World's Largest River Floods Five Times More Often Than It Used to
Sep 24 2018 | 03:09:54
Extreme floods have become more frequent in the Amazon Basin in just the last two to three decades, according to a new study.
After analyzing 113 years of Amazon River levels in Port of Manaus,
Brazil, researchers found that severe floods happened roughly every 20
years in the first part of the 20th century. Now, extreme flooding of
the world's largest river occurs every four years on average—or about
five times more frequently than it used to.
"With a few minor exceptions, there have been extreme floods in the
Amazon basin every year from 2009 to 2015," study lead author, Jonathan
Barichivich, environmental scientist at the Universidad Austral de
Chile, said in a press release.
This increase in flooding could be disastrous for communities in
Brazil, Peru and other Amazonian nations, the researchers pointed out.
"There are catastrophic effects on the lives of the people
as the drinking water gets flooded, and the houses get completely
destroyed," Barichivich told the Thomson Reuters Foundation.
The study, published Wednesday in the journal Science Advances, also determined that droughts in the Amazon Basin have increased in frequency.
"Our findings unravel the ultimate causes of the recent
intensification—wet season getting wetter, and dry season getting
drier—of the water cycle of the largest hydrological basin of the
planet," Barichivich told Retuers.
The researchers linked the increase in flooding to a strengthening of
the Walker circulation, which is induced by the contrast of warm
Atlantic waters and the cooler waters of the Pacific.This ocean-powered
air circulation system, which influences weather patterns and rainfall
in the tropics and elsewhere, can partly be attributed to shifts in wind
belts caused by climate change, as Reuters noted about the study.
"This dramatic increase in floods is caused by changes in the
surrounding seas, particularly the Pacific and Atlantic oceans and how
they interact.
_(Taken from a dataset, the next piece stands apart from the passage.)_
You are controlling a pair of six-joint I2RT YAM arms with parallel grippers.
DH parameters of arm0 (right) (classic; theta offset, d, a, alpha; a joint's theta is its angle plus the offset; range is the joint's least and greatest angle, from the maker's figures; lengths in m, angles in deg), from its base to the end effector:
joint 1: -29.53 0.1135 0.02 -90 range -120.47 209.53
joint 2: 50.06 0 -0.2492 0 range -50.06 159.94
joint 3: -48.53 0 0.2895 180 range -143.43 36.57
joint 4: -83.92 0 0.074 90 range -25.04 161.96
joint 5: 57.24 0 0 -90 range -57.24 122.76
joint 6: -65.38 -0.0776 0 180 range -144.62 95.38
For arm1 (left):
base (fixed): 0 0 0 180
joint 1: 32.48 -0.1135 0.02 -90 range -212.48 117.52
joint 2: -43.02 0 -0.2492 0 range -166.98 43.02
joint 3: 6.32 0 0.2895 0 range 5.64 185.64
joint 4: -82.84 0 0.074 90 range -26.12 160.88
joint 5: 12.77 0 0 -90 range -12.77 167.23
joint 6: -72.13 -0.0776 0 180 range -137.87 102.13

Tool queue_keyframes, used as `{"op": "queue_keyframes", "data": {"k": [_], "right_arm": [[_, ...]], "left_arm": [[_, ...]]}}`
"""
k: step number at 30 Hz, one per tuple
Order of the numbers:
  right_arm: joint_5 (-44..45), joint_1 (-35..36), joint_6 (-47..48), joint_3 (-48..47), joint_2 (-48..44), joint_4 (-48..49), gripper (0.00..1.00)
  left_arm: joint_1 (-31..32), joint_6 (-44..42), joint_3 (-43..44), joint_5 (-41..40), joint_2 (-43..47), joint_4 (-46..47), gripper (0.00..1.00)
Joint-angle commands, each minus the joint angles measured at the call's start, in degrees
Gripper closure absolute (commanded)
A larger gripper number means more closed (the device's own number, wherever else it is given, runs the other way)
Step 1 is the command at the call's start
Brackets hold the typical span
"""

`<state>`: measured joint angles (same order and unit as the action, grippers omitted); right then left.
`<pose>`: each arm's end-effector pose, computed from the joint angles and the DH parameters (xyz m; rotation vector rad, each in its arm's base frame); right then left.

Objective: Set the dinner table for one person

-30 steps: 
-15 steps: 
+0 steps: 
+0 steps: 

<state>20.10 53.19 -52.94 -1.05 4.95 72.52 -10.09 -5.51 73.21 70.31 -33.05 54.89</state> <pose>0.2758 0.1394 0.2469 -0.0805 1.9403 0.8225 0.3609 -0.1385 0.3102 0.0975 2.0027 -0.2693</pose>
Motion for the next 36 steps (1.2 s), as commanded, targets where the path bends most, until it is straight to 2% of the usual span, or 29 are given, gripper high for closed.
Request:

Due to a strong warming of the Atlantic Ocean and cooling
of the Pacific over the same period, we see changes in the so-called
Walker circulation, which affects Amazon precipitation," study co-author
Manuel Gloor, from Britain's University of Leeds, said in the press
release. "The effect is more or less the opposite of what happens during
an El Niño event. Instead of causing drought, it results in more
convection and heavy rainfall in the central and northern parts of the
Amazon basin."
With temperatures in the Atlantic expected to continue warming, the
scientists expect to see more of these high water levels in the Amazon
River.
"We think that it's going to continue for at least a decade," Barichivich told Reuters.